● **WHAT IS BEING ASKED**
The entries below contain pictures. Write out only the lines from the line with "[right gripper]" up to and including the line with "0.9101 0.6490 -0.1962", exactly, without them.

RECORDS PROVIDED Block Start

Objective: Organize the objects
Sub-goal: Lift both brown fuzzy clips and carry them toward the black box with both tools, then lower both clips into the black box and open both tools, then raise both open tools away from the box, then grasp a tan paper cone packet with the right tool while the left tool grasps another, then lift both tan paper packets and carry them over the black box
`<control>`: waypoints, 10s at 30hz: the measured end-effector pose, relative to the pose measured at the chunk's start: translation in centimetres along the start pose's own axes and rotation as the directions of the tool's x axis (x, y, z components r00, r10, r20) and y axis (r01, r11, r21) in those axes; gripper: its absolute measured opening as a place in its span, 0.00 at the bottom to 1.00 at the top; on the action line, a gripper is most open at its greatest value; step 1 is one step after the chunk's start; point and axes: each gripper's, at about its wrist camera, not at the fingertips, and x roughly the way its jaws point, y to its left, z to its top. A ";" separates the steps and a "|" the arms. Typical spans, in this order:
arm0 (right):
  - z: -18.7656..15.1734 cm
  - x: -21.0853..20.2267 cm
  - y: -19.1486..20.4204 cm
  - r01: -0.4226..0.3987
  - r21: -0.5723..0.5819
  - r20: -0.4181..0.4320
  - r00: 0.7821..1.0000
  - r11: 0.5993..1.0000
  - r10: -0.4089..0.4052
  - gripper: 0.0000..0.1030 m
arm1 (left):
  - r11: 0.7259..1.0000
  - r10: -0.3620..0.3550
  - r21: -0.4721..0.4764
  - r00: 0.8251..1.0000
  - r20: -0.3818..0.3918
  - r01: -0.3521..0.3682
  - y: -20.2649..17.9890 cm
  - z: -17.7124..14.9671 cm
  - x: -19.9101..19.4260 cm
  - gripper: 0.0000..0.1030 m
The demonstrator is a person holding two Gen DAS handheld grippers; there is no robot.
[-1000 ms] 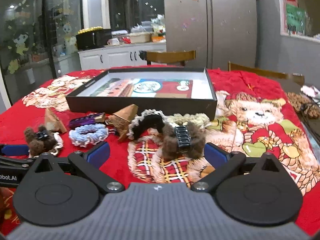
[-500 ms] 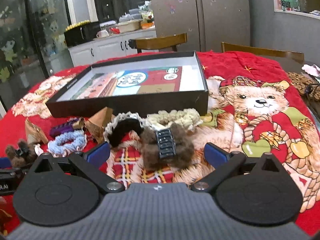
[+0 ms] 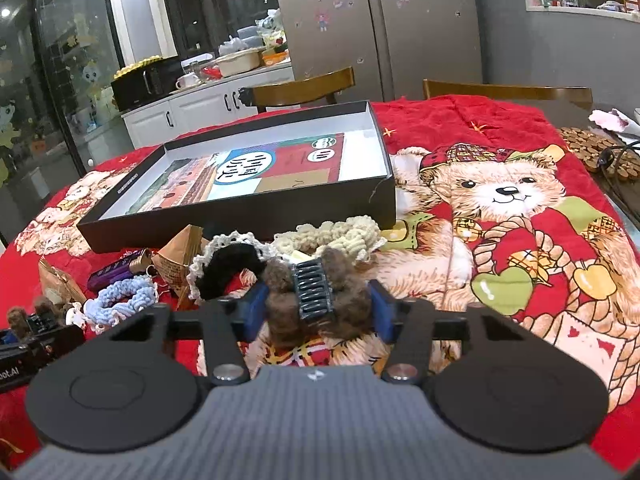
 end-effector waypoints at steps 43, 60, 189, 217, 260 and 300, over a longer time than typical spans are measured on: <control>-0.6 -3.8 -2.5 0.135 0.188 0.169 0.971 0.973 -0.167 0.46 | 1.000 0.012 0.013 0.990 0.140 -0.014 0.0 -0.7 -3.1 0.37; 9.0 -7.0 4.8 -0.045 0.122 0.139 0.990 0.992 0.028 0.45 | 0.996 -0.065 0.081 0.971 0.230 0.047 -0.1 10.2 -7.9 0.36; 8.4 -14.8 9.5 -0.091 -0.105 0.585 0.799 0.990 0.136 1.00 | 0.992 -0.119 0.108 0.814 0.568 0.069 1.8 10.5 -17.8 0.82; 3.3 -1.5 4.1 -0.237 0.139 -0.035 0.969 0.961 0.244 0.86 | 0.995 -0.031 0.096 0.996 0.081 0.023 3.3 2.4 -0.7 0.81; 1.1 1.4 4.2 -0.181 0.179 0.008 0.983 0.967 0.183 0.39 | 0.994 0.005 0.105 0.999 0.049 -0.010 3.2 2.0 0.7 0.40; 2.1 -2.7 5.7 -0.378 0.179 0.142 0.923 0.908 0.357 0.39 | 0.996 0.032 0.076 0.996 0.087 -0.039 3.3 2.8 -1.0 0.38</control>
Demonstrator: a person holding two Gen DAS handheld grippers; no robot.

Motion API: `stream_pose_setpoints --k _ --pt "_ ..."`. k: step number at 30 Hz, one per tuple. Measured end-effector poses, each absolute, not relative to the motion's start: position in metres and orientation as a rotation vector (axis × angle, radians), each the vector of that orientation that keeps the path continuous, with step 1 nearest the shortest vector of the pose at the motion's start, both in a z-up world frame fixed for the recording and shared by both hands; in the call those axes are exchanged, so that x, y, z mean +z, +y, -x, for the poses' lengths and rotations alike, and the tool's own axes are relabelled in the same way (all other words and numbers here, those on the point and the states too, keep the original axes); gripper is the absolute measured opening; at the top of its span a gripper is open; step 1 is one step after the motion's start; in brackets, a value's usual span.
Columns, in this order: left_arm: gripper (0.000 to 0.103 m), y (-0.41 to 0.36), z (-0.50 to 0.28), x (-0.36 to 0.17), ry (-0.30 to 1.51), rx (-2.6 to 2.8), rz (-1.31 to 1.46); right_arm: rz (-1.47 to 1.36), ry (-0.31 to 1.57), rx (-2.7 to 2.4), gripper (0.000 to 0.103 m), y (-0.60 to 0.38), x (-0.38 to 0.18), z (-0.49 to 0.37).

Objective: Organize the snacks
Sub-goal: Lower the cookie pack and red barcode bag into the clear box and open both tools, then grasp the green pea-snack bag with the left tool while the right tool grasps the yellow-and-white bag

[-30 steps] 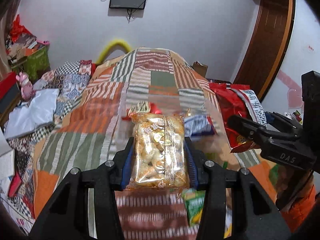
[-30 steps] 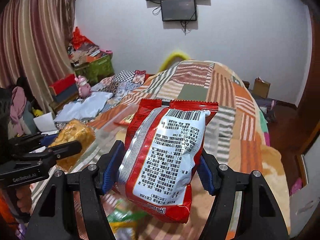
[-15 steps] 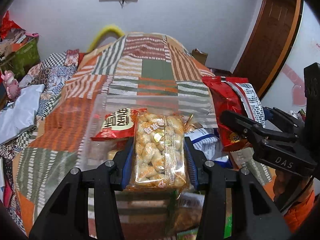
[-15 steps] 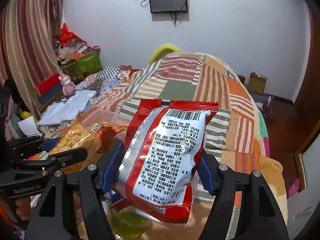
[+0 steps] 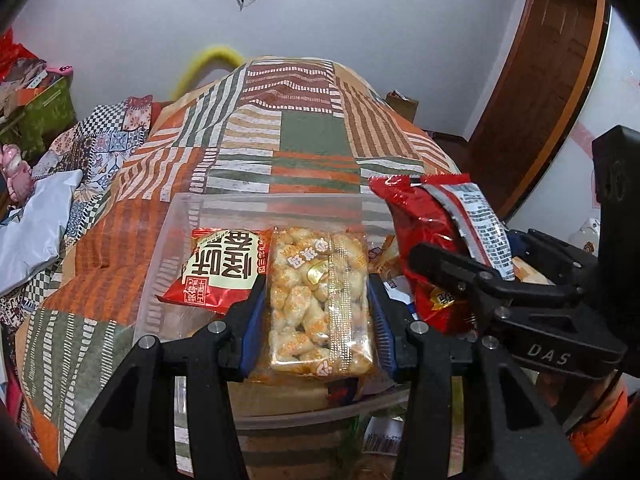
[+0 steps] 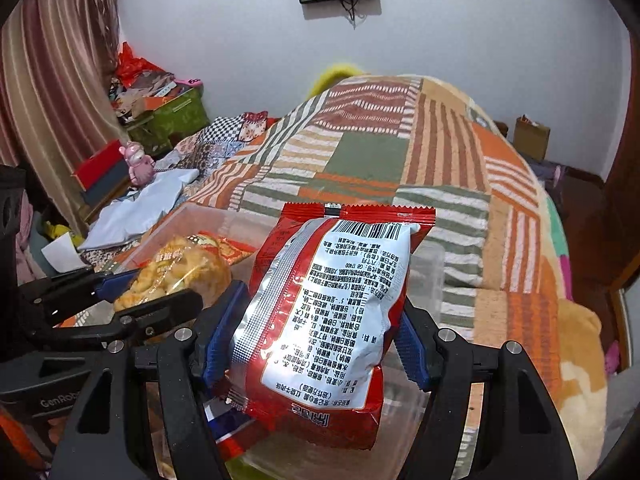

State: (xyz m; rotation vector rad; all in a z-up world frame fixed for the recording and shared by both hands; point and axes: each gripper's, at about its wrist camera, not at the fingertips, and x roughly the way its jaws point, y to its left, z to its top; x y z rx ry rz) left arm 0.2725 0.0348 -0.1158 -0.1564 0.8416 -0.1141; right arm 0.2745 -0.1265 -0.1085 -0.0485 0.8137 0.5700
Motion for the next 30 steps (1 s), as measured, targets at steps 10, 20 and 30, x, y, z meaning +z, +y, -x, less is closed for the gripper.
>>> stream_pose_setpoints --k 10,20,30 --pt "0.06 0.032 -0.259 -0.106 0.814 -0.099 0.131 0.055 0.832 0.562 0.068 -0.13 -0.102 -0.269" --pt "0.07 0.029 -0.219 -0.074 0.745 -0.087 0.078 0.143 0.771 0.526 0.077 -0.133 -0.08 -0.242" --pt "0.071 0.032 -0.177 -0.061 0.731 -0.076 0.07 0.153 0.741 0.526 0.085 -0.141 -0.065 -0.208"
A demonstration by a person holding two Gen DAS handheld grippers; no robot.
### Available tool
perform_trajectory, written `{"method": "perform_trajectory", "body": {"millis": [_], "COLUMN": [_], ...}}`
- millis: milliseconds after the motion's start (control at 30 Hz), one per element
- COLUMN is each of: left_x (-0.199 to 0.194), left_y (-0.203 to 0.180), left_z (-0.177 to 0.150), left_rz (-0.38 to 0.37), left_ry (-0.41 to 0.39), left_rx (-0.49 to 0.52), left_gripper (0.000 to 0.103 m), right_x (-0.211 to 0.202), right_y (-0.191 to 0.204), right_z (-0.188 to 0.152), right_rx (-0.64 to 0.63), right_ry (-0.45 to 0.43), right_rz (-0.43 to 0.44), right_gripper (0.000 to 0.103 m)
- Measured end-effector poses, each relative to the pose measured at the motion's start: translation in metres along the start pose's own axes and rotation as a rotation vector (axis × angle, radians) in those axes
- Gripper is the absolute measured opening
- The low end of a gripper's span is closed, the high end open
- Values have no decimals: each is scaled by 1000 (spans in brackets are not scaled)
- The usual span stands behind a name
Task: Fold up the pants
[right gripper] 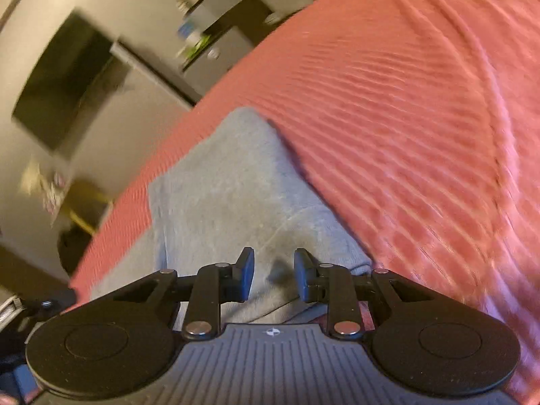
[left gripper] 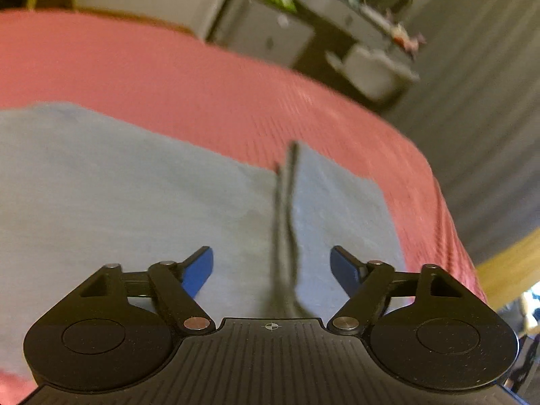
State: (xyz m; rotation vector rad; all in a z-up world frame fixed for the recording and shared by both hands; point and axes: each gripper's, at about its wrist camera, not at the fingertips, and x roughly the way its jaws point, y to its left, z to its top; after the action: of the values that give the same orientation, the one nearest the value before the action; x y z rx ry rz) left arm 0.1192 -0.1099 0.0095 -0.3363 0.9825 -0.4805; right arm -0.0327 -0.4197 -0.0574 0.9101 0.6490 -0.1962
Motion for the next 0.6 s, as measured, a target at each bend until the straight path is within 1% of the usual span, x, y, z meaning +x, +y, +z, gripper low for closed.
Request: {"method": "perform_trajectory", "body": {"millis": [67,100,167,200,333,400,433,500,533,600], "left_x": [31,46,68,75,102,110,109,105,100,88], "left_y": [-5,-7,-8,-8,-13,-11,-9,-3,0,2], "left_z": [4,6,6,4,5,8,10,14,12,12], "left_rz": [-27,-33,-55,-58,-43,-44,-47,-49,-69,-99], "left_ry": [89,135,189,200,238,245,250,259,255,220], "left_rx": [-25,-48,-79,-91,-82,-120,-144,-180,-199,-212], "left_gripper": [67,58,53,47,47,45,40,17,16,15], "right_x": [-1,0,5,-1,5,10,12,11,10,8], "right_y": [-6,-6,-4,-9,-14,-20,-20,-23,-25,-28], "right_z": [0,-2,0,-2,-6,-3,-2,-1,-1,0], "right_rx": [18,26,39,45,84,98,103,117,126,150], "right_ry": [-2,-4,-5,-5,5,11,12,12,11,8], "right_rz": [23,38,59,67,111,135,148,177,188,214], "right_gripper": [27,30,33,33,36,40,42,48,49,50]}}
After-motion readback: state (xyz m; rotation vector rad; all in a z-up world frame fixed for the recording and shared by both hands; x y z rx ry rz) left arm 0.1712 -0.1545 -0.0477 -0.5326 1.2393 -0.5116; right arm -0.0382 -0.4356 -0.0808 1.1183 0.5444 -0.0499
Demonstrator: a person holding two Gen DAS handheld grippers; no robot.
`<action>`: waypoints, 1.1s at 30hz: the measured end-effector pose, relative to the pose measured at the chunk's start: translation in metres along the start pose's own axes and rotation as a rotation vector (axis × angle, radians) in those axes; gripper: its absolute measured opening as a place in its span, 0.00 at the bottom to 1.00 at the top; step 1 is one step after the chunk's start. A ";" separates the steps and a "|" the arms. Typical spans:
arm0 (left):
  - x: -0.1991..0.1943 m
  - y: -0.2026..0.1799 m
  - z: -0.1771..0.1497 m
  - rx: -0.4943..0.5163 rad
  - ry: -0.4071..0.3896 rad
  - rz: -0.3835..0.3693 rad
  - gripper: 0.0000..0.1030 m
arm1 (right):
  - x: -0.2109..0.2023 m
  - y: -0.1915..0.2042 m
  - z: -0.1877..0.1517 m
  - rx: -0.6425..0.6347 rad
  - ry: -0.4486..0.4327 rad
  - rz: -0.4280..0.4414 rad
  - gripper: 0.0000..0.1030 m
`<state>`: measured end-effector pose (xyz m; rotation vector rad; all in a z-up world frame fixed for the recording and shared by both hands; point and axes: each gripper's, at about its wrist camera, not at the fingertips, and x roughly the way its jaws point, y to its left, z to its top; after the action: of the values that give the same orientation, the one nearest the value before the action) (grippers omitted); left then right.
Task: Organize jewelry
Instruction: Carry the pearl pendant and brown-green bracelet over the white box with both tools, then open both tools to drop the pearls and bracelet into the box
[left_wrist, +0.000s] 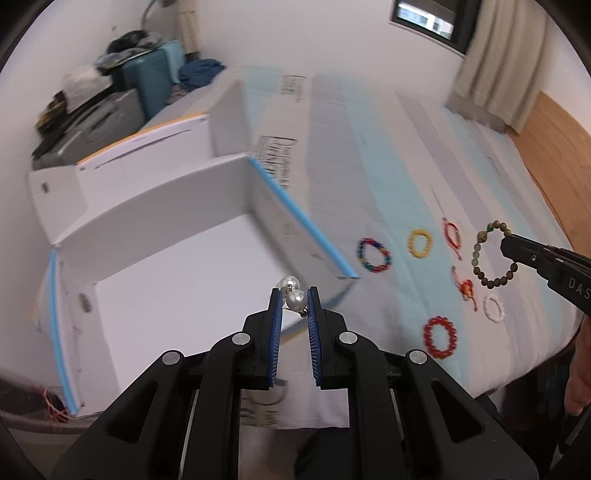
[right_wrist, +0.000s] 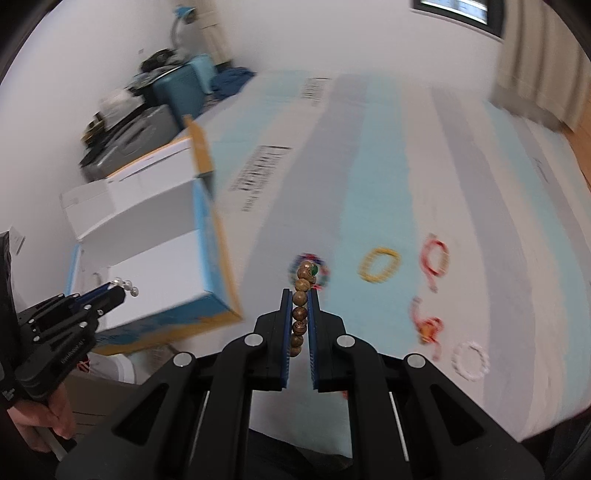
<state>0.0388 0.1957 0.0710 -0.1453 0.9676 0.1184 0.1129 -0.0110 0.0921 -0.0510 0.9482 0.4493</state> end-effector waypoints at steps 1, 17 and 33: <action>-0.003 0.010 0.000 -0.012 0.000 0.011 0.12 | 0.002 0.013 0.004 -0.017 0.000 0.009 0.07; 0.009 0.132 -0.015 -0.210 0.125 0.132 0.13 | 0.075 0.175 0.032 -0.218 0.136 0.131 0.07; 0.096 0.174 -0.029 -0.306 0.367 0.120 0.13 | 0.190 0.203 0.020 -0.260 0.417 0.070 0.07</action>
<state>0.0407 0.3651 -0.0362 -0.4007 1.3214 0.3596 0.1435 0.2446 -0.0160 -0.3594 1.2975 0.6396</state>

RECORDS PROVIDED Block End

● **YOUR RESPONSE**
[right gripper] 
[left gripper] 
State: (xyz m; rotation vector rad; all in a z-up world frame fixed for the recording and shared by both hands; point and axes: each gripper's, at about its wrist camera, not at the fingertips, and x roughly the way its jaws point, y to its left, z to its top; after the action: of the values that give the same orientation, the one nearest the value before the action; x y z rx ry rz) left arm 0.1192 -0.1099 0.0095 -0.3363 0.9825 -0.4805; right arm -0.0327 -0.4197 -0.0574 0.9101 0.6490 -0.1962

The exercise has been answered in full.